About Death and Loss

By K. Trian 

Last weekend I traveled 400 km to east to my grandma’s funeral, and that trip really got me thinking about death, like funerals often do.

Of course it was a terribly sad occasion, but what struck me almost odd was the warmth and joy amidst the people—despite the sadness of someone so dear passing away. It brought our enormous family together, the aunts and uncles, the cousins and second cousins, brothers and sisters, new and old spouses, even the pets! Suddenly I could see my grandma everywhere (though not in the pets); her smile on one grandchild’s face, her dainty hands on an aunt, her slanted eyes on my brother, her pale skin on myself. She wasn’t really dead, after all, was she? This was the first time I really understood what people mean when they say the deceased do live on even beyond their death.

Later my brother and I ventured to the ghost house of my grandparents, uninhabited for almost ten years at this point, and it looked almost exactly like when I was a kid. Yes, the pictures on the walls were dusty, the drapes had faded in the sun, and the smell was all wrong; musty, moldy. But other than that, it was just like stepping back in time, to the moments grandma baked pies and made soup, squirrels climbed behind the kitchen window, and the sturdy, chipped, long table groaned with stew, veggies, and home-made berry juice.

It feels almost like your childhood falls apart and fades away with that house. It’s buried in the past like that house will be someday, grass growing over it like it already does over the dog house and the stables (grandma hadn’t kept animals for the past 20 years at least). You look at that picture on the wall and realize that many of the people have already passed away. They still beam at you from behind the dusty glass, and you can vaguely remember their voices, the clothes they wore, the way they felt and smelled like when they grabbed you off the floor into a bear hug, but with every passing day those memories too fade. That’s when they truly die, decades after their bodies have been buried, and that’s also what I already dread when it comes to my grandma: those familiar smiles, hands, and eyes will also disappear if they are not passed onto our children and grandchildren, and even that’s no guarantee to keep her around.

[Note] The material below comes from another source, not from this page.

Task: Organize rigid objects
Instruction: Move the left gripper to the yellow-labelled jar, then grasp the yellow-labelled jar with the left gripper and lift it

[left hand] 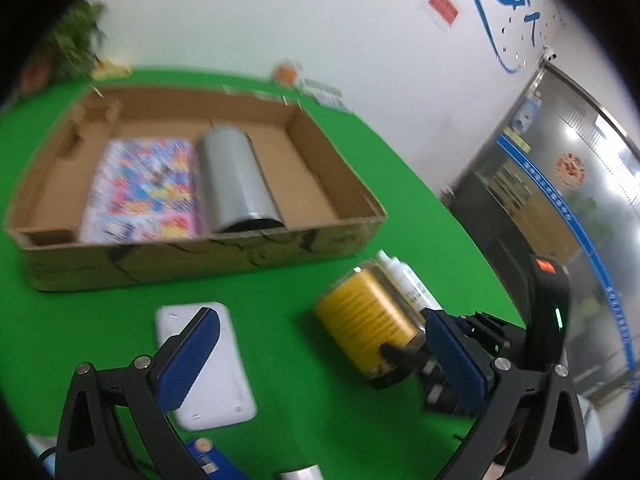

A view from the hilltop down to the stables and the barn.

A view from the hilltop down to the stables and the barn.

The reason why I find myself missing her so much, why I feel particularly sad about this, is that I never really got to know my grandma, and now it’s too late. Yes, I can learn about her through others, but my own chest of memories with her is now closed and locked, nothing more to add in there. Considering that she lived almost a hundred years, that chest should be fuller.

Now rest in peace, Helmi (her name means ‘pearl’), you led a hard but long life, and I’m happy I got to know you what little I did. Please feel free to come and haunt me, I still have things to say and questions to ask!